WHAT THE TASK REQUIRES: When you write out the listing, keep every word as it stands and drop the pictures.

DATA BLOCK:
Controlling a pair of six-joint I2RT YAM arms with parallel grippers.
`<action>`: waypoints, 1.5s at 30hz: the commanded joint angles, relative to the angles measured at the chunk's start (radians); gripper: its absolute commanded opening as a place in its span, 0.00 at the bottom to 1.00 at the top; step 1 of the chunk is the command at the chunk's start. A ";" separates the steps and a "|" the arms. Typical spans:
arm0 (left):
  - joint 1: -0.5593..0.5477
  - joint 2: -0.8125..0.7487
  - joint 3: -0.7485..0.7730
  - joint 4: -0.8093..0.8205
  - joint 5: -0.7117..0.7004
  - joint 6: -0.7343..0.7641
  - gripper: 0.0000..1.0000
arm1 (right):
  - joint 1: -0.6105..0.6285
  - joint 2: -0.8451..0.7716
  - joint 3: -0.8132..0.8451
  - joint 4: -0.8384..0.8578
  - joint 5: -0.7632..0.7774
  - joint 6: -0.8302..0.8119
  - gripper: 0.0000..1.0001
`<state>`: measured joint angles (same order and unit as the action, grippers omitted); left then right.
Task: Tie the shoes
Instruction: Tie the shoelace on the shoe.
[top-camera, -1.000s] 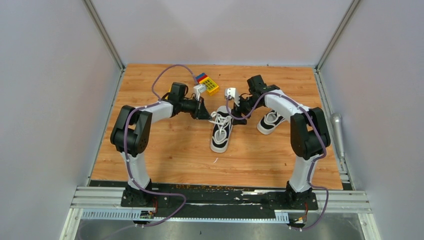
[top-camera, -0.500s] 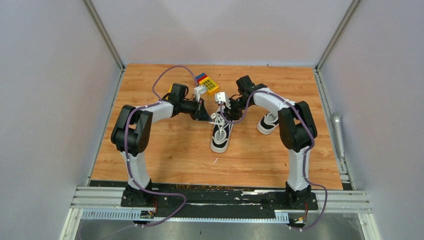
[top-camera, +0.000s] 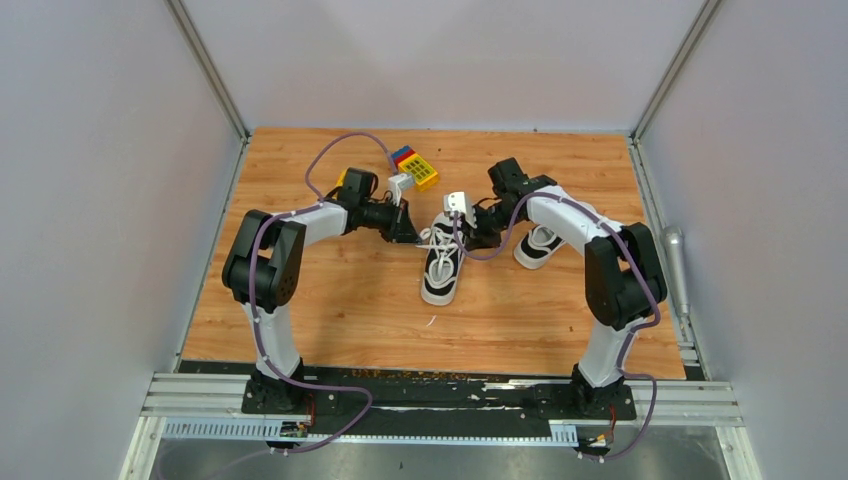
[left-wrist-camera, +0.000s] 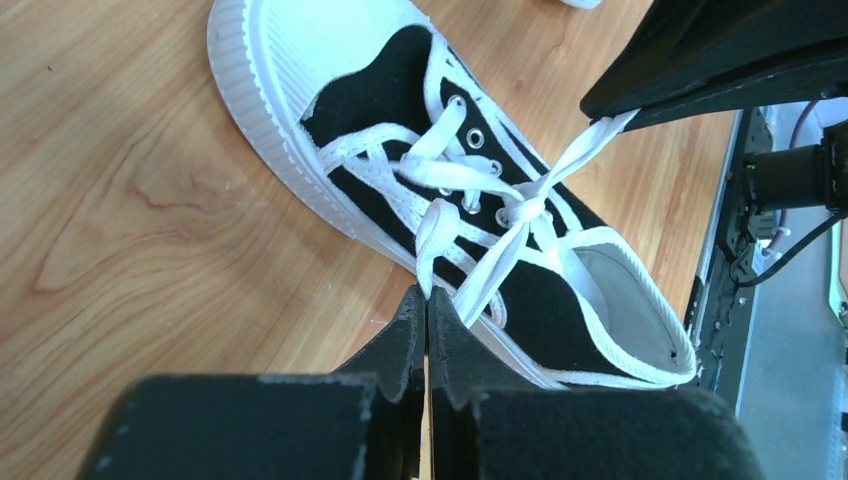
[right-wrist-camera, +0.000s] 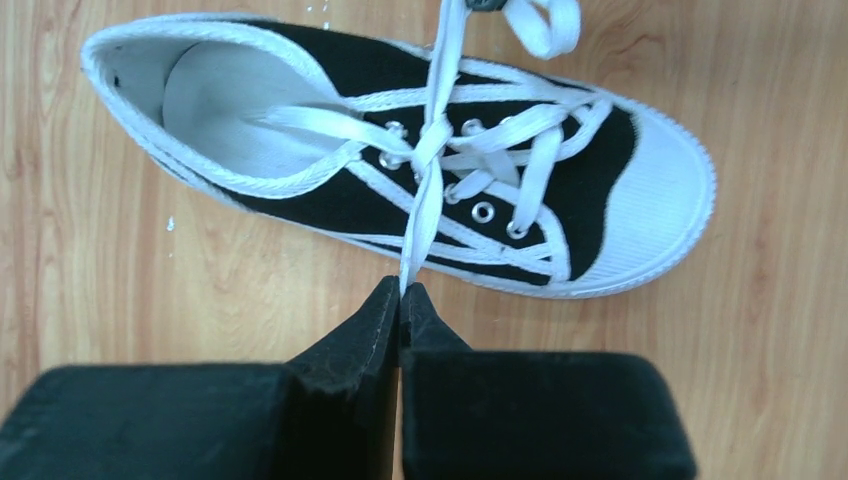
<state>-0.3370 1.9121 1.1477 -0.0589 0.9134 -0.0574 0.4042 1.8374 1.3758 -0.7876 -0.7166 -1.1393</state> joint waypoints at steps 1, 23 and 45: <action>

EXPECTED ANSWER:
Controlling a pair of six-joint I2RT YAM arms with parallel grippers.
`<action>`: waypoints, 1.5s at 30hz: the commanded joint angles, relative to the angles measured at the chunk's start (radians); gripper: its absolute commanded opening as a place in its span, 0.00 at the bottom to 1.00 at the top; step 1 of the chunk is the command at the chunk's start. A ";" separates the steps and a "|" the arms. Typical spans:
arm0 (left):
  - joint 1: -0.5593..0.5477
  - joint 2: -0.8125..0.7487
  - joint 3: -0.7485..0.7730
  - joint 4: -0.8093..0.8205
  - joint 5: -0.7117..0.7004
  - joint 6: -0.7343..0.7641
  - gripper: 0.0000..1.0000
arm1 (right):
  - joint 1: -0.6105..0.6285
  - joint 2: -0.8451..0.7716
  - joint 3: -0.8132..0.8451
  - joint 4: -0.8384..0.8578
  - joint 5: -0.7632..0.7774
  - joint 6: -0.8302..0.8119
  - gripper: 0.0000..1.0001
`<state>`: measured joint angles (same order and unit as the action, grippers omitted); left then right.
Task: Tie the shoes
Instruction: Tie the shoelace on the shoe.
[top-camera, -1.000s] 
[top-camera, -0.500s] 
[top-camera, +0.000s] 
[left-wrist-camera, +0.000s] 
[right-wrist-camera, +0.000s] 
<state>-0.3370 1.9121 1.1477 -0.0589 0.9134 -0.0574 0.4042 1.8374 1.3758 -0.7876 -0.7166 -1.1393</state> joint waypoints at steps 1, 23 and 45: <action>

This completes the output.